What the task requires: Scan the entries below for "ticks" and copy each line that holds it.

═════ Provided data ═════

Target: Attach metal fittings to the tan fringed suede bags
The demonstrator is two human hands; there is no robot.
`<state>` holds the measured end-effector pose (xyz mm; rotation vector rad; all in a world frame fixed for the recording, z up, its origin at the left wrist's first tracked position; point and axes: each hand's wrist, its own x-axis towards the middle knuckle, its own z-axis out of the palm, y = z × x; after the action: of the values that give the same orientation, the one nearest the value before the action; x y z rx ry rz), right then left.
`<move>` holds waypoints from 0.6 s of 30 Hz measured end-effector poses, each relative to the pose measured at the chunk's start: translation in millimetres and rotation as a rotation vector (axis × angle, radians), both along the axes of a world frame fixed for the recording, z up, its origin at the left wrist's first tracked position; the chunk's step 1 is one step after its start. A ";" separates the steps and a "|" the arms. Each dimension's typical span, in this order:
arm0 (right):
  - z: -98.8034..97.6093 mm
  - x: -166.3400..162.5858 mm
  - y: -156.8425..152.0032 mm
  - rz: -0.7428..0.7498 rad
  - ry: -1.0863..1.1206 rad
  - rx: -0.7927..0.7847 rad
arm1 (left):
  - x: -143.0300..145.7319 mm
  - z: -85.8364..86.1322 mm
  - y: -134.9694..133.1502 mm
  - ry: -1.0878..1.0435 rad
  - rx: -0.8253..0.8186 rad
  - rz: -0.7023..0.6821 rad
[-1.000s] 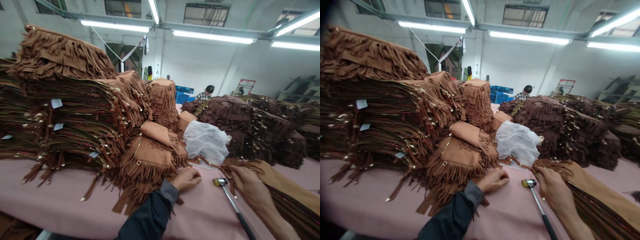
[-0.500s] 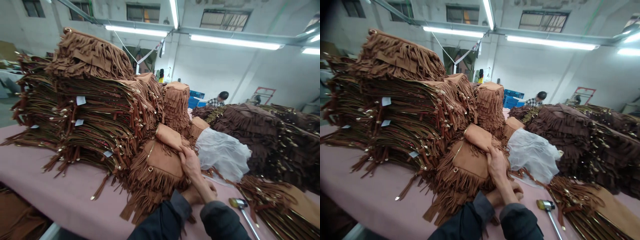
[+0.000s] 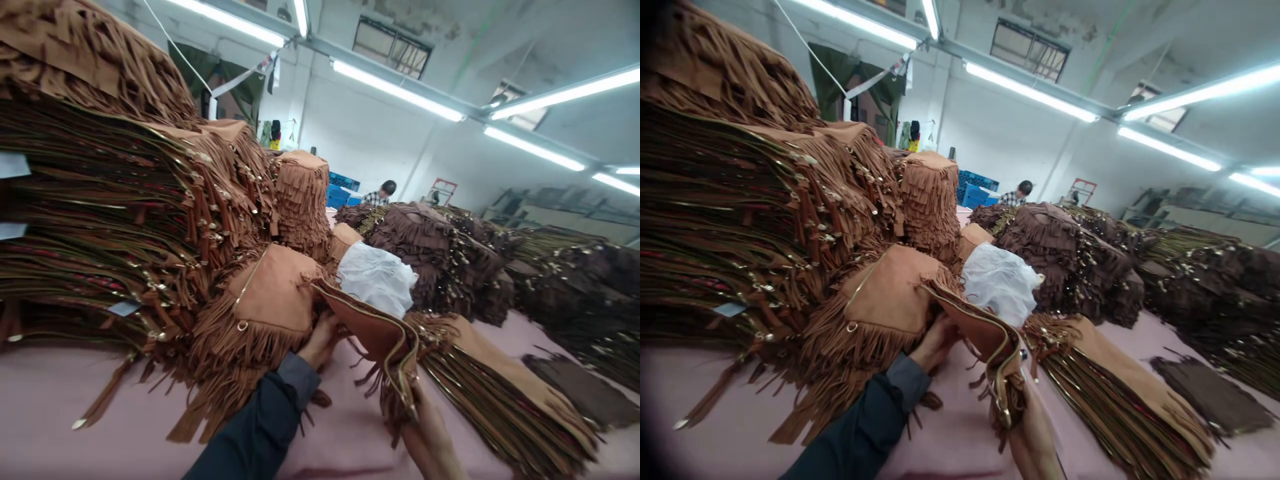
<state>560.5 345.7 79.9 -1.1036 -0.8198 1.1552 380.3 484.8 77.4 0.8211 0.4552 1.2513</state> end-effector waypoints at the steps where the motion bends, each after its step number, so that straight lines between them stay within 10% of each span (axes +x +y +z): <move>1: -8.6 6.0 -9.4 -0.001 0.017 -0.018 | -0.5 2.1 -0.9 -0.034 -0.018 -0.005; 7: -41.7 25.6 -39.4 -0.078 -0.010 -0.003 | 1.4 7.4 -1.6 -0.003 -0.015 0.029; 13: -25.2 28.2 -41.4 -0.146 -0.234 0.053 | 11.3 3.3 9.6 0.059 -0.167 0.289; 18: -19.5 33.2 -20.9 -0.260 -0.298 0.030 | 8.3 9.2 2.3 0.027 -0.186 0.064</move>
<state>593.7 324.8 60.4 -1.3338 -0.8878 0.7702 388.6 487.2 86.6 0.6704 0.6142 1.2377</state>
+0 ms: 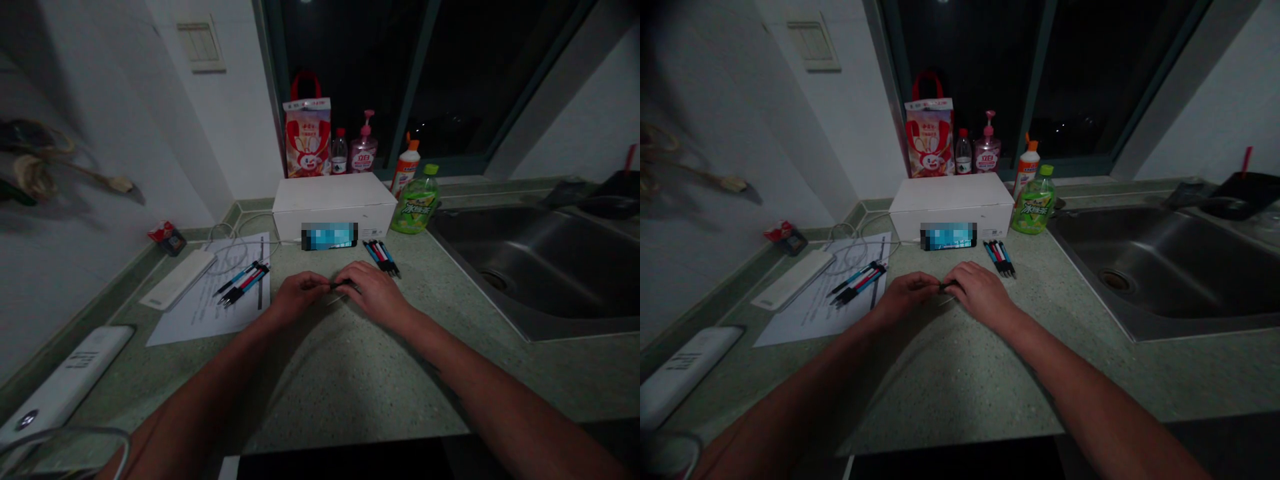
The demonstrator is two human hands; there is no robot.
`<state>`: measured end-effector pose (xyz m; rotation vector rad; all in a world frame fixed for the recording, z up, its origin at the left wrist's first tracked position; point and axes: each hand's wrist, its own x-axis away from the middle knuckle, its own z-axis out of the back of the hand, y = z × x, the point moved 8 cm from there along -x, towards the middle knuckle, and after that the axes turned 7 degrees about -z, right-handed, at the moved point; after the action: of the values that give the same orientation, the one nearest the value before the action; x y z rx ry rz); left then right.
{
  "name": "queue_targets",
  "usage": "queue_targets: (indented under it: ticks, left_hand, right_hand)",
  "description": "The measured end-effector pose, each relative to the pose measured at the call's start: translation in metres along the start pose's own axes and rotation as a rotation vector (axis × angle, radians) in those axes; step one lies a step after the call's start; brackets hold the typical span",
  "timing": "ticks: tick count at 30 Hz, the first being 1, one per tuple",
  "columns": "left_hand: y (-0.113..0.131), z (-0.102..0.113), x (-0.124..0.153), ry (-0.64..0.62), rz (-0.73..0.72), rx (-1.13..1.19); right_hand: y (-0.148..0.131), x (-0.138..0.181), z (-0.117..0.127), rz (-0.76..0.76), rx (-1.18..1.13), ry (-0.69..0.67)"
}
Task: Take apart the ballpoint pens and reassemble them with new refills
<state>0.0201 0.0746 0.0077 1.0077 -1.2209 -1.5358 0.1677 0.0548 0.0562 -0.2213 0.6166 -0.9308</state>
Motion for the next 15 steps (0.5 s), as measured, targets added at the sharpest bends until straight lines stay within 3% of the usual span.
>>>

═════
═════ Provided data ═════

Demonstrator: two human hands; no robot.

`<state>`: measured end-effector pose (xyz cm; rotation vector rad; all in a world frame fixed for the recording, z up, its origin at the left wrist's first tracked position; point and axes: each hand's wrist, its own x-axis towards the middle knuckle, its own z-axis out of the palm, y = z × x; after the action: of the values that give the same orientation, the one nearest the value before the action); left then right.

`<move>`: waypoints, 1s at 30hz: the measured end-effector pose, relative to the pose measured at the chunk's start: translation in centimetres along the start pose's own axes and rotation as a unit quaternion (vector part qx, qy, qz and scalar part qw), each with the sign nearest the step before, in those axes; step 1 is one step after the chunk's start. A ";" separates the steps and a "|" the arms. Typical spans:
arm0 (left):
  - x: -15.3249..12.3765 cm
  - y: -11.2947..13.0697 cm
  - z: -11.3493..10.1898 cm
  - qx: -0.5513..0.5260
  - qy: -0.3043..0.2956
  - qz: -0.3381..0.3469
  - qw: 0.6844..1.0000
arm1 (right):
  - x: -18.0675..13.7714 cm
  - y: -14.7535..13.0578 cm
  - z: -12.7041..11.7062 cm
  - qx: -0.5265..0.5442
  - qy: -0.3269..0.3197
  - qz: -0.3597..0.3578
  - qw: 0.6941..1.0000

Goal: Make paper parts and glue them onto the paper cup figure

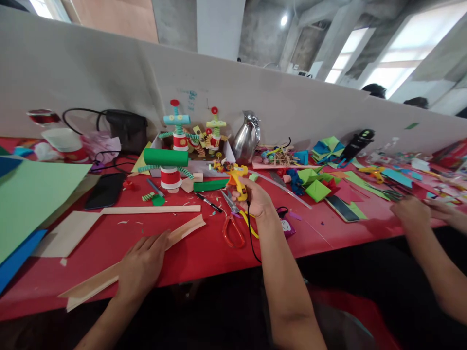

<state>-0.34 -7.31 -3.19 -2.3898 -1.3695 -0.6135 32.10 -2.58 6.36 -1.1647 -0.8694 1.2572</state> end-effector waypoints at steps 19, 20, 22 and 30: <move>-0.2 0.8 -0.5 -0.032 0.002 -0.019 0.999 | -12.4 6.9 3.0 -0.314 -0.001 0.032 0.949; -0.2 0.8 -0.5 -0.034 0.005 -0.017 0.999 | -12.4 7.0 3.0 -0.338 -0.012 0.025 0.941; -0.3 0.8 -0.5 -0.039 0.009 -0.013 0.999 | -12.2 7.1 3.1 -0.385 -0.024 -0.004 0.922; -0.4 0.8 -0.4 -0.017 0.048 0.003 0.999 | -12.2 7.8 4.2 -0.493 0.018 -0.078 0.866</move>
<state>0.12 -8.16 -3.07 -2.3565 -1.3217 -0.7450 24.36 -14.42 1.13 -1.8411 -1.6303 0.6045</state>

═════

Your response:
  "usage": "queue_targets: (indented under it: ticks, left_hand, right_hand)",
  "timing": "ticks: tick count at 30 Hz, the first being 1, one per tuple",

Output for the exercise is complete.